:: EXERCISE AIM ::
Your reply should be made up of every line in the records below that holds the string "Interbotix".

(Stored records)
********************
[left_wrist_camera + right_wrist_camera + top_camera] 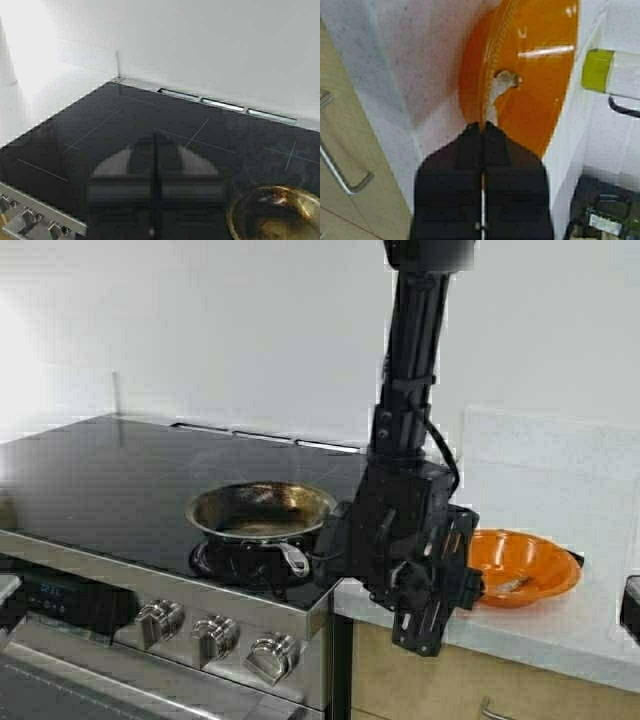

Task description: Add oil to the pan and cook the shrimp and serve it

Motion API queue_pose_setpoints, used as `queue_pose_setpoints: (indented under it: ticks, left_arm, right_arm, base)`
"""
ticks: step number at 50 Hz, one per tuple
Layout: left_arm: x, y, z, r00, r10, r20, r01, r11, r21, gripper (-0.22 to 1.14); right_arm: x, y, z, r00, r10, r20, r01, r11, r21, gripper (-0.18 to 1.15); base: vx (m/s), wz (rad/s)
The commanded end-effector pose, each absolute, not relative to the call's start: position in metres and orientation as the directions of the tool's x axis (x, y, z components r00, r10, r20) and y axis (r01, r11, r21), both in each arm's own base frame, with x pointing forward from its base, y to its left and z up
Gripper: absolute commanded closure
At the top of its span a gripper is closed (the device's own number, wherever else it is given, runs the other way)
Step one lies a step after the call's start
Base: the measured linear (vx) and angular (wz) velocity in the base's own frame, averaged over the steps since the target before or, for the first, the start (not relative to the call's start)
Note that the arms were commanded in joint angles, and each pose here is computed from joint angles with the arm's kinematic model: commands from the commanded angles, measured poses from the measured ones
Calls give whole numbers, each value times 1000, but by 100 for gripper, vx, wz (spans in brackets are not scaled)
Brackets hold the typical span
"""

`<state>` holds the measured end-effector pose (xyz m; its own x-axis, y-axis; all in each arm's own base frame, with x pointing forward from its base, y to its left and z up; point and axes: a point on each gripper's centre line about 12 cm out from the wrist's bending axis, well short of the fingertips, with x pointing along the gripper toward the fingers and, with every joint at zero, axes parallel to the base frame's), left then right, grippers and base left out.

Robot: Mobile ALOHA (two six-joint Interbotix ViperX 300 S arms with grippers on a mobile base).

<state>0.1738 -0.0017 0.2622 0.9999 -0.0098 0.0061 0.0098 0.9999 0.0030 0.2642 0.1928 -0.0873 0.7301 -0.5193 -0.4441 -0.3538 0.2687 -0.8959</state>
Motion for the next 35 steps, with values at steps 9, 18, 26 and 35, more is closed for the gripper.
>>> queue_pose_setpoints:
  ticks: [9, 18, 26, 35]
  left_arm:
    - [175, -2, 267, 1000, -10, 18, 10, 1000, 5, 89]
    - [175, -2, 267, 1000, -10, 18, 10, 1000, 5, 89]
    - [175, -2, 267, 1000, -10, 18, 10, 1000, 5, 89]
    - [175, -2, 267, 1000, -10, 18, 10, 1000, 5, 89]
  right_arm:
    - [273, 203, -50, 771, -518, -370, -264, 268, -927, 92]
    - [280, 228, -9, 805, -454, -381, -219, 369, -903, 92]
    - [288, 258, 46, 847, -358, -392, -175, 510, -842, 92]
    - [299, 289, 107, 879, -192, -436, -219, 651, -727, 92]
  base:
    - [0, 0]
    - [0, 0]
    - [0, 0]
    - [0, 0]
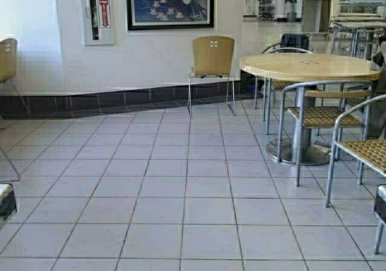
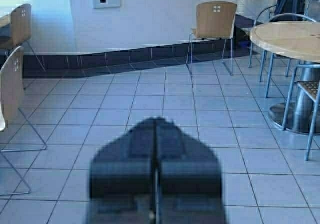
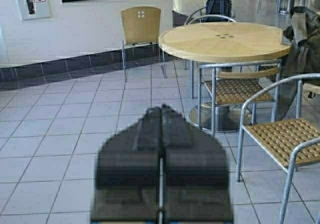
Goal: Push the chairs under the table
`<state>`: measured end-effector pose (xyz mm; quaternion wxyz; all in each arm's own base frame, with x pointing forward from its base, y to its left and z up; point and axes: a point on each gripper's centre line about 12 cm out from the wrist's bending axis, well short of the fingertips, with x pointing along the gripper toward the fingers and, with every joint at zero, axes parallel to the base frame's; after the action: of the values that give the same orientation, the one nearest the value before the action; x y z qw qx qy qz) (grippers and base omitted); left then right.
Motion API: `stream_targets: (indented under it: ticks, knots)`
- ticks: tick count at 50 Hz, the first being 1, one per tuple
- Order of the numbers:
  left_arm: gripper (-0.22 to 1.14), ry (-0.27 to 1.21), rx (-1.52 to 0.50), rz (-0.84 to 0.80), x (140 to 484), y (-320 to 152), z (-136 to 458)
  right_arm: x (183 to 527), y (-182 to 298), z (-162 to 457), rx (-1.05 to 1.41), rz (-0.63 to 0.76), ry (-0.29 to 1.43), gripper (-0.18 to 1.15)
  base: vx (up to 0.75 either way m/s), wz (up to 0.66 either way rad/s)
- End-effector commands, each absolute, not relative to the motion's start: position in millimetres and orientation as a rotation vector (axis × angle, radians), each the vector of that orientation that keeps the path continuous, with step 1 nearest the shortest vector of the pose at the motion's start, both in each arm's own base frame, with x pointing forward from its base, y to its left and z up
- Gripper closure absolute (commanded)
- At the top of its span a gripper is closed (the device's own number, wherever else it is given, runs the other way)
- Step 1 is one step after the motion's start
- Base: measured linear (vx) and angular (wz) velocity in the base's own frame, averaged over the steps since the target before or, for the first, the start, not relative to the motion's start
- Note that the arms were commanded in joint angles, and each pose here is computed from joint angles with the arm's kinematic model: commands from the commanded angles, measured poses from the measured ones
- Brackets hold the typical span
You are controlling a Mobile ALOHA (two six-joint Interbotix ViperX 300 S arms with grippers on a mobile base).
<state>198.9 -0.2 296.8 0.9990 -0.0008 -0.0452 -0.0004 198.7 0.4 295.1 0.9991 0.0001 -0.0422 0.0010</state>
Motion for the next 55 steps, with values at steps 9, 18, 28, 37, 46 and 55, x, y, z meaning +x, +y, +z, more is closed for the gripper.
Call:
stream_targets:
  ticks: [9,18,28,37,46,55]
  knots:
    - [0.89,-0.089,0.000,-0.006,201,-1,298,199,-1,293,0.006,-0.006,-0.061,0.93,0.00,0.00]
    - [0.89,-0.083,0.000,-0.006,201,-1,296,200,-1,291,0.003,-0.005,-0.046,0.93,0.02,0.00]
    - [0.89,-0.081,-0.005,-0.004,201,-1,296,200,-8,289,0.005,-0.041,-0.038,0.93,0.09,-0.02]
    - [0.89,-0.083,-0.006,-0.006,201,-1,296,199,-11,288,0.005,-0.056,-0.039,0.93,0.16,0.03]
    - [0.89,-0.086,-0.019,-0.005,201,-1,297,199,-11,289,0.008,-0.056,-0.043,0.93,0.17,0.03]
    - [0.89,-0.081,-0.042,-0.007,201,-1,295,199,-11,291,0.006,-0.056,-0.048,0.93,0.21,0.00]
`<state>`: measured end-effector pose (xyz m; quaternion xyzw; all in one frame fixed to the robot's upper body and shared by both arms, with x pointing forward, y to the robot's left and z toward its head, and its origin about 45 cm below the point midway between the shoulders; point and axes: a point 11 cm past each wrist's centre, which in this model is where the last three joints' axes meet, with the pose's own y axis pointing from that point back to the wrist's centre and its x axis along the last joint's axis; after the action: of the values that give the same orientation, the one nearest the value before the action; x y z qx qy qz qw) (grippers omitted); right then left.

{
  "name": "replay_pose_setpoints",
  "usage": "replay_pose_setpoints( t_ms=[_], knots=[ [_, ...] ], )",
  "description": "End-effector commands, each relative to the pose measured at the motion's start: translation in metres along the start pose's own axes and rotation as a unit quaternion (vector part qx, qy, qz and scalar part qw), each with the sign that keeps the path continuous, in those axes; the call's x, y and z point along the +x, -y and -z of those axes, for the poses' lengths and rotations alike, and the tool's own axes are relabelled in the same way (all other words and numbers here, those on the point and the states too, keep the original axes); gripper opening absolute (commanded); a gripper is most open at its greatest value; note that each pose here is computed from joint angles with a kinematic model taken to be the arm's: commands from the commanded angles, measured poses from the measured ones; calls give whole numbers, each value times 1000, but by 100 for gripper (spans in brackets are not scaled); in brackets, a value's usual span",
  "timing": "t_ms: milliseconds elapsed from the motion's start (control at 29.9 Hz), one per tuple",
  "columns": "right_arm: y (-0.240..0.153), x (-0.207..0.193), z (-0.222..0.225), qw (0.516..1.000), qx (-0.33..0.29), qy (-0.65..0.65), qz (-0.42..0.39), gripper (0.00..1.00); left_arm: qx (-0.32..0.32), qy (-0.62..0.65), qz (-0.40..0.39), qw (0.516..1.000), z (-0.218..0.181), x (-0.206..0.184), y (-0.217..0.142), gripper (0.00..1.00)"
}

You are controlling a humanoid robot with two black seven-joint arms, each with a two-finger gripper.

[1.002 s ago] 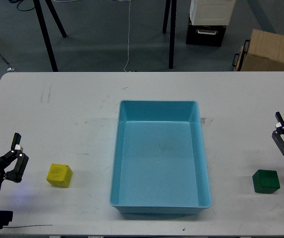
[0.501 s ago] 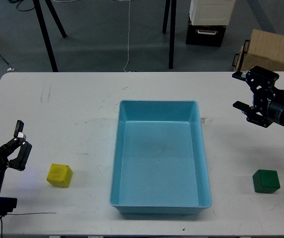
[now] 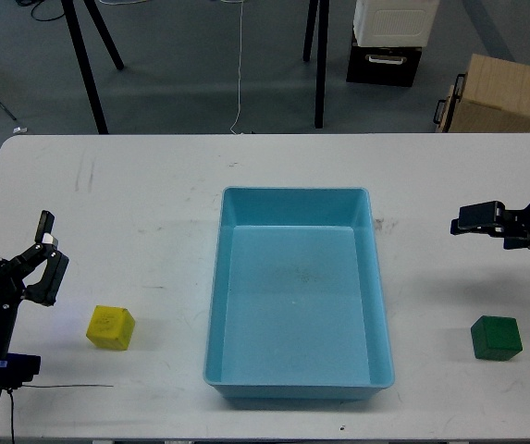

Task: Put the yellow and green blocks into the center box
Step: 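Lower the right gripper onto the dark green cube, then close the right gripper on the green cube and lift it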

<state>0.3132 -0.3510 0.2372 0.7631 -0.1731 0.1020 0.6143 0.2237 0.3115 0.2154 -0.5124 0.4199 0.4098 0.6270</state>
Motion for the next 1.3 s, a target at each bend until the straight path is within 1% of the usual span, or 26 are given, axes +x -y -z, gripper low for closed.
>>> replay_pose_setpoints(
  t_ms=[0, 234, 635, 802, 902, 1069, 1136, 1169, 1203, 1236, 1270],
  knots=[
    [4, -21, -5, 999, -22, -31, 24, 100, 0, -1, -2, 1000, 0, 2, 0, 100],
    [16, -55, -27, 995, -61, -45, 64, 100, 0, -1, -8, 1000, -1, 6, 0, 100],
    [42, -101, -22, 990, -44, -41, 127, 100, -1, -3, -13, 1000, -1, 9, -2, 100],
    [46, -101, -20, 993, -40, -33, 110, 98, 0, -2, -14, 1000, 0, 10, -2, 100],
    [47, -96, -18, 995, -38, -28, 93, 93, 1, 1, -16, 1000, 0, 10, -3, 100],
    [48, -89, -14, 996, -32, -27, 81, 92, 2, 2, -17, 1000, 0, 10, -3, 100],
    [48, -89, -13, 996, -31, -27, 80, 87, 2, 2, -18, 1000, 0, 11, -4, 100],
    [48, -89, -13, 996, -31, -27, 80, 79, 1, 2, -19, 1000, 0, 11, -5, 100],
    [48, -89, -13, 996, -32, -27, 80, 66, 1, 2, -19, 1000, 0, 11, -5, 100],
    [47, -89, -14, 996, -34, -29, 80, 42, 1, 2, -19, 1000, 0, 11, -5, 100],
    [47, -89, -14, 996, -35, -29, 79, 21, 1, 2, -19, 1000, 0, 11, -5, 100]
  ],
)
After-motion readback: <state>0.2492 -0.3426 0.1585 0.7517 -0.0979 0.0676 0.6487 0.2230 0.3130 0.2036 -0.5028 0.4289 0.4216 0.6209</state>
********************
:: RESPONSE FOR THIS EXERCISE ::
Robot: Mobile ALOHA (two six-joint Interbotix ViperX 300 S arms with grippers on a mobile base).
You are controlling a Mobile ALOHA (two six-joint Interbotix ViperX 300 S arms with grippers on a mobile base).

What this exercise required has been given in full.